Interpretive Summary: Approximately 1 in 10 infants in the United States is born prematurely. At an equivalent postconceptional age, infants born prematurely often have lower body weight, less lean mass, greater adiposity, impairments to motor and cognitive functions, and increased risk for developing type 2 diabetes, obesity, and cardiovascular disease compared to infants born at term. Moreover, extrauterine growth faltering is a major complication of premature birth but the underlying cause is poorly understood. We have previously demonstrated that prematurity blunts the feeding-induced stimulation of translation initiation signaling and protein synthesis in the skeletal muscle of a neonatal piglet model of the human infant. The objective of the current study was to determine whether the blunted feeding response is mediated by reduced responsiveness to insulin, amino acids, or both. Pigs were delivered by Cesarean section, either preterm or at term, and fed by total parenteral nutrition for 4 days until the separate effects of physiological increases in insulin and amino acids were determined using pancreatic-substrate clamp procedures. Indices of amino acid and insulin signaling to mechanistic target of rapamycin complex 1 (mTORC1), translation initiation, and protein synthesis were measured after 2 h. The results show that the activation of both the amino acid and insulin signaling pathways that lead to mTORC1-dependent translation initiation and protein synthesis were stimulated by amino acids and insulin in skeletal muscle of term and preterm pigs. However, the responses were lower in preterm than in those born at term. These results suggest that preterm birth blunts both the insulin- and amino acid-induced activation of translation initiation and protein synthesis in skeletal muscle, thereby limiting the anabolic response to feeding. This anabolic resistance likely contributes to the high prevalence of extrauterine growth restriction in prematurity.

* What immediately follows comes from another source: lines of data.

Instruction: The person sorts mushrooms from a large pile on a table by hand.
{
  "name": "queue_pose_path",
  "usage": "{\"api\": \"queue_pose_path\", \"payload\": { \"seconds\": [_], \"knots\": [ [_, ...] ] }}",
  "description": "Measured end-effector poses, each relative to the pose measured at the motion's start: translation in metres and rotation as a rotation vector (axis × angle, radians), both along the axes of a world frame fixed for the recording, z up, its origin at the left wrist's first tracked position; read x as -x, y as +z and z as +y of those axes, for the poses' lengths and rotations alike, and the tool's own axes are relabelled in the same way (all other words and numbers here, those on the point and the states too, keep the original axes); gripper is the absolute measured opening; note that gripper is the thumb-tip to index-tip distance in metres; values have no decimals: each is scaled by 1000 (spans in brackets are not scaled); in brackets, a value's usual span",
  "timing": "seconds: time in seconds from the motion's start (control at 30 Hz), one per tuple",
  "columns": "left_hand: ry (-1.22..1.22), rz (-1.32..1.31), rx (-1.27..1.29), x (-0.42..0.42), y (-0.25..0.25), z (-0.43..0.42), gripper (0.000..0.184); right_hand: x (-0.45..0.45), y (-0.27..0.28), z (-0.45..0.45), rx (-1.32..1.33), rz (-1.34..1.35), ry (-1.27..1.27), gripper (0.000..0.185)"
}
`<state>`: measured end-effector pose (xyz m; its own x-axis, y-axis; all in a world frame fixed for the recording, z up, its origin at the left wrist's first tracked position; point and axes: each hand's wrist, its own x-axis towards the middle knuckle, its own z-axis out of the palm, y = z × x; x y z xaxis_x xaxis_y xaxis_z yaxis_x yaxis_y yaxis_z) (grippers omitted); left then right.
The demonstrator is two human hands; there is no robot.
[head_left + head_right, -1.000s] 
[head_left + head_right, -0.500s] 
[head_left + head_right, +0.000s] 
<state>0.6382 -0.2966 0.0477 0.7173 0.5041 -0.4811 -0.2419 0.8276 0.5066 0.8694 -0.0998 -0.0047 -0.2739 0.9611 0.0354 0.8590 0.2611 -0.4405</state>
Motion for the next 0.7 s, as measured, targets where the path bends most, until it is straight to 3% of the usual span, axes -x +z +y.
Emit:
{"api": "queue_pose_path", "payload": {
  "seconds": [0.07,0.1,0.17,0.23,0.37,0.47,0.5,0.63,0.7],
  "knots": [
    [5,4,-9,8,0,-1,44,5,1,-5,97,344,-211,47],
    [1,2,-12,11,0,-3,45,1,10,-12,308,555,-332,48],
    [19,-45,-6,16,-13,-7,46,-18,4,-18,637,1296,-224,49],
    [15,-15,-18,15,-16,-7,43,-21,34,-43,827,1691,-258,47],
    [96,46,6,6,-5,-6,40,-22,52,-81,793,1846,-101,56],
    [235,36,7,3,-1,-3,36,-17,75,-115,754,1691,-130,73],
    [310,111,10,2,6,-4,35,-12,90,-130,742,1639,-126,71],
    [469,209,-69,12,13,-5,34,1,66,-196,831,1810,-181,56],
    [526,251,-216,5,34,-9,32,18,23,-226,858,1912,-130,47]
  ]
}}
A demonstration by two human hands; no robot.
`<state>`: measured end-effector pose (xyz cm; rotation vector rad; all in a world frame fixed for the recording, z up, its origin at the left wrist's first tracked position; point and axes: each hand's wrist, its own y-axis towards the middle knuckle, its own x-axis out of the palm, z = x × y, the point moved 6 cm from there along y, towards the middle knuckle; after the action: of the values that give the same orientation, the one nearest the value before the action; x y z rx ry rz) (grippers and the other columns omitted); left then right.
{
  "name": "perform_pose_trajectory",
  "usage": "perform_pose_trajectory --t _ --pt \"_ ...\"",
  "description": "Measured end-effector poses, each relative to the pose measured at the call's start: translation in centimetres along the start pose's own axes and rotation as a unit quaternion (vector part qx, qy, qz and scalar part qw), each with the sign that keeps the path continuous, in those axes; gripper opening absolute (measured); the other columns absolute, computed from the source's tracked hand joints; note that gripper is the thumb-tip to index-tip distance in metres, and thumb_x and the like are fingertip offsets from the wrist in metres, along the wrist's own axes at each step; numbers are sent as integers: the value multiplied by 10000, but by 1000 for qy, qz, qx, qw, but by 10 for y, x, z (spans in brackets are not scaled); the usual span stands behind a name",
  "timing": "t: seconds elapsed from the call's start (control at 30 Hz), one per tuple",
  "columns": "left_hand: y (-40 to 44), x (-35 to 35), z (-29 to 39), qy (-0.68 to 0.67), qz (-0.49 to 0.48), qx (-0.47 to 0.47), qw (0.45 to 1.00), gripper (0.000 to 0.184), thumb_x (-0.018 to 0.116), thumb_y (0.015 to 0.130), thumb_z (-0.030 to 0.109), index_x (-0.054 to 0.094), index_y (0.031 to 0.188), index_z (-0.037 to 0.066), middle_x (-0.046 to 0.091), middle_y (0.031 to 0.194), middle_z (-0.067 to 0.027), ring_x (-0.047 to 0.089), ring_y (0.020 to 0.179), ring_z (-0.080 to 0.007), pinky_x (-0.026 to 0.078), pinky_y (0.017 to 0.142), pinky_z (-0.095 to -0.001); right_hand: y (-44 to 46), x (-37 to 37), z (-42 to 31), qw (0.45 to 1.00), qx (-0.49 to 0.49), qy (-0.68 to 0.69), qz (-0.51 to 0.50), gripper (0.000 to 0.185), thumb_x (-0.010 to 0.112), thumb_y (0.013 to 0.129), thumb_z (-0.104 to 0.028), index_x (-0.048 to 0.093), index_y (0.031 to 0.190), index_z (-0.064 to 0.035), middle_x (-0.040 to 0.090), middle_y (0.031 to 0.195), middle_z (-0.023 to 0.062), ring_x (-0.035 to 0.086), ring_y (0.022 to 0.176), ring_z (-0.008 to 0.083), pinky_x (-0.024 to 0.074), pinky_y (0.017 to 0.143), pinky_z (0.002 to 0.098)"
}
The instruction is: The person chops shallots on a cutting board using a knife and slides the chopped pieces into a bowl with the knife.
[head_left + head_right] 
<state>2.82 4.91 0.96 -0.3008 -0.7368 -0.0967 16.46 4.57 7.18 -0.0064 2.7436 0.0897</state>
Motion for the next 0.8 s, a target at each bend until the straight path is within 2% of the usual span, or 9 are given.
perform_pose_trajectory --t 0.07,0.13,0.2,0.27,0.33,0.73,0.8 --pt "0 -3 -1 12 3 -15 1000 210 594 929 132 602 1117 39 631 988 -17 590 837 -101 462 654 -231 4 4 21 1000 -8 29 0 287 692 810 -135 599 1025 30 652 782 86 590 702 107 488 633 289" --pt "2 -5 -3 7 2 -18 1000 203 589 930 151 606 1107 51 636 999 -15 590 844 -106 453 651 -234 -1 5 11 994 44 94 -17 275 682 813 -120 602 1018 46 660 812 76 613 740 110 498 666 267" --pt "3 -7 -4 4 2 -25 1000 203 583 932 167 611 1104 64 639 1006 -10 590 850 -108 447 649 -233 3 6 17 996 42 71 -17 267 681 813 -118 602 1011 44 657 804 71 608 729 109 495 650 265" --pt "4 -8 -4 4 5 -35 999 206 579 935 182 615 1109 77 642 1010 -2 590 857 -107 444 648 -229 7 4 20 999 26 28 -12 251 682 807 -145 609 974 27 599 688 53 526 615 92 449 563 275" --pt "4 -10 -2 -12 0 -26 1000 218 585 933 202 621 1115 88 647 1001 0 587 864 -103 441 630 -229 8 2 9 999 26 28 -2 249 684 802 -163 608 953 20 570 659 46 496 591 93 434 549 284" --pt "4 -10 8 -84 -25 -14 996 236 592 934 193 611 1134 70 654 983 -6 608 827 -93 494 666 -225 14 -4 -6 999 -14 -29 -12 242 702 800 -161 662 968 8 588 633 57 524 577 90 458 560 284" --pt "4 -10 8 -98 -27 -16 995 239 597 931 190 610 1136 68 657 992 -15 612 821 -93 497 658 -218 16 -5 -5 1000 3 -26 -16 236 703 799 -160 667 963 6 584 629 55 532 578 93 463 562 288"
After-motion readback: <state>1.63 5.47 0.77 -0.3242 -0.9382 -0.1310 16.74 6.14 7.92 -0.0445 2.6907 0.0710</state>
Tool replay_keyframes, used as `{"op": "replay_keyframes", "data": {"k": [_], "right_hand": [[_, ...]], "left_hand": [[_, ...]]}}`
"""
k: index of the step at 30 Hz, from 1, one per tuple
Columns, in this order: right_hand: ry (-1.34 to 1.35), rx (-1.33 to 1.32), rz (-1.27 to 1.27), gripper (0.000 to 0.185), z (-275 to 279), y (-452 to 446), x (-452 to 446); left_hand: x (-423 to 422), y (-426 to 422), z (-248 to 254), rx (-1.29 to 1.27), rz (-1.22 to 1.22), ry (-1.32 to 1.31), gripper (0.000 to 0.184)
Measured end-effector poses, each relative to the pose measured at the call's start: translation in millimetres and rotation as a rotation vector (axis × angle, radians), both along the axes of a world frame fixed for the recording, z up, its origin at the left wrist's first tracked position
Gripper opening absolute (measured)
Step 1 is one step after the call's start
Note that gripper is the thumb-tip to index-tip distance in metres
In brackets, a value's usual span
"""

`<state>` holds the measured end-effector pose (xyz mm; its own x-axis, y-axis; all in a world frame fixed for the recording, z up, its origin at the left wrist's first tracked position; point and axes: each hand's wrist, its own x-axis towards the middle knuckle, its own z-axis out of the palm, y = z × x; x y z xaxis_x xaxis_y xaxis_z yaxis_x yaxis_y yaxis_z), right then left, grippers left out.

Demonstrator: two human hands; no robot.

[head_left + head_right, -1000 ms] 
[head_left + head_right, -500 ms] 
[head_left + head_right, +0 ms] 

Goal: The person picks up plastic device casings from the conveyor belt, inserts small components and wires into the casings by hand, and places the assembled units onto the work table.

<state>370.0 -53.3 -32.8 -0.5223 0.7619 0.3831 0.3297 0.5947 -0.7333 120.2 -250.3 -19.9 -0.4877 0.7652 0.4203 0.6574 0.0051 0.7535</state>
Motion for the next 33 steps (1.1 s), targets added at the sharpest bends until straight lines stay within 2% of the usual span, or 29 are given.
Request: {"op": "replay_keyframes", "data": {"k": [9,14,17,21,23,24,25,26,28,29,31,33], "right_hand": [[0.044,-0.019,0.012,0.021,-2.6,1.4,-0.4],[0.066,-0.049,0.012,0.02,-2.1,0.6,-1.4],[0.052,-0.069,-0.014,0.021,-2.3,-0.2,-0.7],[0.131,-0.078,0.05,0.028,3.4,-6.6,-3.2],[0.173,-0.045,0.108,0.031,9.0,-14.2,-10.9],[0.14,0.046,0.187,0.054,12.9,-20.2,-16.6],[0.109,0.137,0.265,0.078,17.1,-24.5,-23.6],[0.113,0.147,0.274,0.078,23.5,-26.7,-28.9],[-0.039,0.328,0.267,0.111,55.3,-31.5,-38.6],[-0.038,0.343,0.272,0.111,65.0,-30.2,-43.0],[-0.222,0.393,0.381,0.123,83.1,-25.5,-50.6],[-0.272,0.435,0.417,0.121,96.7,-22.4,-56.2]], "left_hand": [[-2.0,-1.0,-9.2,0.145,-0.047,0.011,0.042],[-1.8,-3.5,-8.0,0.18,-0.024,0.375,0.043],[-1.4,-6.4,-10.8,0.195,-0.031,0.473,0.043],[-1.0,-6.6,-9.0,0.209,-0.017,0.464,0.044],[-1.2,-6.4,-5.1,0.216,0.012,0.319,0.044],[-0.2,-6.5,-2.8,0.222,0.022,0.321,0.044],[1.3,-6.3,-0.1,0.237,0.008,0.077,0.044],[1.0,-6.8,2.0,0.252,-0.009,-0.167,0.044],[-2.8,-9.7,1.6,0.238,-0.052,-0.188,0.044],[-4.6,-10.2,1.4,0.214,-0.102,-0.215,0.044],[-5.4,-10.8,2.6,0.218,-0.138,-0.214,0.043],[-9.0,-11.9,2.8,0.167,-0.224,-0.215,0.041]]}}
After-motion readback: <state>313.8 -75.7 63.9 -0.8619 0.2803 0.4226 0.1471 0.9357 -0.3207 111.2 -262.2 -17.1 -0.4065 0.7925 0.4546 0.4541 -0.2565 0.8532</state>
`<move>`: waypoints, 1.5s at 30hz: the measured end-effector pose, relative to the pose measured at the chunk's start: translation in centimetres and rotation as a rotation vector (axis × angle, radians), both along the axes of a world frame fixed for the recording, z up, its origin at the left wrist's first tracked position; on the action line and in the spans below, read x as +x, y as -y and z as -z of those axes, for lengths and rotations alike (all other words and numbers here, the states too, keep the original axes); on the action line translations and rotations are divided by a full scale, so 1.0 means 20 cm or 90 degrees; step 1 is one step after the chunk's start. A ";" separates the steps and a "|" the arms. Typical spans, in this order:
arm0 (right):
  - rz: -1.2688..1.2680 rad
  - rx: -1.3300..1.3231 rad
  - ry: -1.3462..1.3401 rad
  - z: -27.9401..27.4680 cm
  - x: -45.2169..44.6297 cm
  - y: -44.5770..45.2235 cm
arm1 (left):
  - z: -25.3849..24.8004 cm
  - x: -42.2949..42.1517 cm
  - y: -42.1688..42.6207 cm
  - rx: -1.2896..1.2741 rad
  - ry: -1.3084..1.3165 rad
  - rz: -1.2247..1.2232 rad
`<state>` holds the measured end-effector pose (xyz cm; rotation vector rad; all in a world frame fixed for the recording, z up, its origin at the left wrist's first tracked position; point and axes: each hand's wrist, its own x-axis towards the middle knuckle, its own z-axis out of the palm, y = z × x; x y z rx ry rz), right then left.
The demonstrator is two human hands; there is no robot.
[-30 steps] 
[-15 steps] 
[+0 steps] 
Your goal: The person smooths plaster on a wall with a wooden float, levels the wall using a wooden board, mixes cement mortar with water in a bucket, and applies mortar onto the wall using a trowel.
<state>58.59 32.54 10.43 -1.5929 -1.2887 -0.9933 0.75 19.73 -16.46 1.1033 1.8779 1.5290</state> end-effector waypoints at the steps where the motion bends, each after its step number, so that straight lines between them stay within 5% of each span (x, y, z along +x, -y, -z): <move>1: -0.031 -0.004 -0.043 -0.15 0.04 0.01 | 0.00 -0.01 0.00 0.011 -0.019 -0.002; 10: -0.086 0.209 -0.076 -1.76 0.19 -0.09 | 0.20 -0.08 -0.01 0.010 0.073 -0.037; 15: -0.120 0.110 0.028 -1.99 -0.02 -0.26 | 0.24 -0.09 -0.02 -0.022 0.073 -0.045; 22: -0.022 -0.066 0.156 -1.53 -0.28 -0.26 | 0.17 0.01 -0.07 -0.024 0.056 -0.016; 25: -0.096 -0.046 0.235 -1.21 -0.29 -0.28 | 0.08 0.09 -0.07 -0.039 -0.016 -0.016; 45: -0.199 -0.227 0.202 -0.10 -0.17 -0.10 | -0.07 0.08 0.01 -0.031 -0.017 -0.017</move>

Technical Abstract: Extrauterine growth restriction in premature infants is largely attributed to reduced lean mass accretion and is associated with long-term morbidities. Previously, we demonstrated that prematurity blunts the feeding-induced stimulation of translation initiation signaling and protein synthesis in skeletal muscle of neonatal pigs. The objective of the current study was to determine whether the blunted feeding response is mediated by reduced responsiveness to insulin, amino acids, or both. Pigs delivered by Cesarean section preterm (PT; 103 d, n = 25) or at term (T; 112 d, n = 26) were subject to euinsulinemic-euaminoacidemic-euglycemic (FAST),hyperinsulinemic-euaminoacidemic-euglycemic (INS), or euinsulinemic-hyperaminoacidemic euglycemic (AA) clamps 4 d after delivery. Indices of mechanistic target of rapamycin complex 1(mTORC1) signaling and fractional protein synthesis rates were measured after 2 h. While longissimus dorsi (LD) muscle protein synthesis increased in response to both INS and AA, the increase was 28% lower in PT than T. Upstream of mTORC1, Akt phosphorylation, an index of insulin signaling, was increased with INS but was 40% less in PT than T. The abundances of mTOR/RagA and mTOR/RagC, indices of amino acid signaling, increased with AA but were 25% less in PT than T. Downstream of mTORC1, eIF4E/eIF4G abundance was increased by both INS and AA but attenuated by prematurity. These results suggest that preterm birth blunts both insulin- and amino acid-induced activation of mTORC1 and protein synthesis in skeletal muscle, thereby limiting the anabolic response to feeding. This anabolic resistance likely contributes to the high prevalence of extrauterine growth restriction in prematurity.